Erica Casto (nella fotina) e il padre Leonardo nella foto accanto al vescovo Filograna al momento della benedizione

Erica Casto (nella fotina) e il padre Leonardo nella foto accanto al vescovo Filograna al momento della benedizione

PARABITA. Nulla di ciò che ha radici nel cuore è perduto». E nel cuore di Parabita è scolpito il giovane sorriso di Erica Casto. A ricordarla, con una toccante e partecipata cerimonia, ci ha pensato anche il liceo “Giannelli”, che ha dedicato alla sua giovane studentessa scomparsa il 15 maggio 2015 il nuovo anfiteatro scolastico, nel piazzale antistante all’edificio di via Fiume. A perenne memoria della sua vita, spazzata via da un tragico incidente sulla via per Tuglie, è stata installata una targa ricordo realizzata dai ragazzi nei laboratori della scuola.

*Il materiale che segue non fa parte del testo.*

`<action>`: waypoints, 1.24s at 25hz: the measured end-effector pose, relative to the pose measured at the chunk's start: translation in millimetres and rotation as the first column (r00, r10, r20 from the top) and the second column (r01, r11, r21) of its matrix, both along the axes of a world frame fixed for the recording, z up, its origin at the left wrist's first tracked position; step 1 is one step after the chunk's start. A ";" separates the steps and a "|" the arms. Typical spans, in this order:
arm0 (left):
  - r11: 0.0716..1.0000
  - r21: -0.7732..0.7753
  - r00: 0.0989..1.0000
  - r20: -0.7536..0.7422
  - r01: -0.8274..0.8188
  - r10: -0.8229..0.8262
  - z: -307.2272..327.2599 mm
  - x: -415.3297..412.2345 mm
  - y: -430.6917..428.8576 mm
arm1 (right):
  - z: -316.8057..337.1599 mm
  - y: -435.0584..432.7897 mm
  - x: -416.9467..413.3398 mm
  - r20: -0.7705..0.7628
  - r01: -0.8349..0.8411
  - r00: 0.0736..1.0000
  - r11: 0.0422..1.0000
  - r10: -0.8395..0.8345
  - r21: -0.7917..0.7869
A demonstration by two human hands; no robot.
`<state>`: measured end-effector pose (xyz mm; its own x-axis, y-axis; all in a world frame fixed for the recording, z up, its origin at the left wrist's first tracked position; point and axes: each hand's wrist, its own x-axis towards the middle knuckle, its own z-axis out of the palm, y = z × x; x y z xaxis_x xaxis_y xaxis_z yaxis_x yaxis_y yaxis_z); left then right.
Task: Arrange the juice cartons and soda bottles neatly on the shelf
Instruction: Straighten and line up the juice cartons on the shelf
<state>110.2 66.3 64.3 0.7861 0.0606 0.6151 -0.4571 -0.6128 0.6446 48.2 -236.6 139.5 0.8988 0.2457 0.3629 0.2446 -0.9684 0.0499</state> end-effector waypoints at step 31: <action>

La progettazione della lastra in rame smaltato è stata impostata tenendo conto di alcune soluzioni progettuali realizzate negli anni scorsi dalla stessa Erica. Sempre gli alunni, insieme al dirigente Cosimo Preite e al corpo docente, hanno curato ogni dettaglio della celebrazione dello scorso 20 ottobre, animata da musica, arte e testimonianze forti, alla presenza di mamma Tiziana, papà Leonardo, della sorella Valerie e dei suoi ex compagni di classe della quarta, sezione B. «La ricordo come se fosse ieri, lei al primo anno, piccola, minuta, ma forte della convinzione di dover raggiungere un traguardo per la sua vita, per i suoi cari, per i suoi amici», ha ricordato il preside.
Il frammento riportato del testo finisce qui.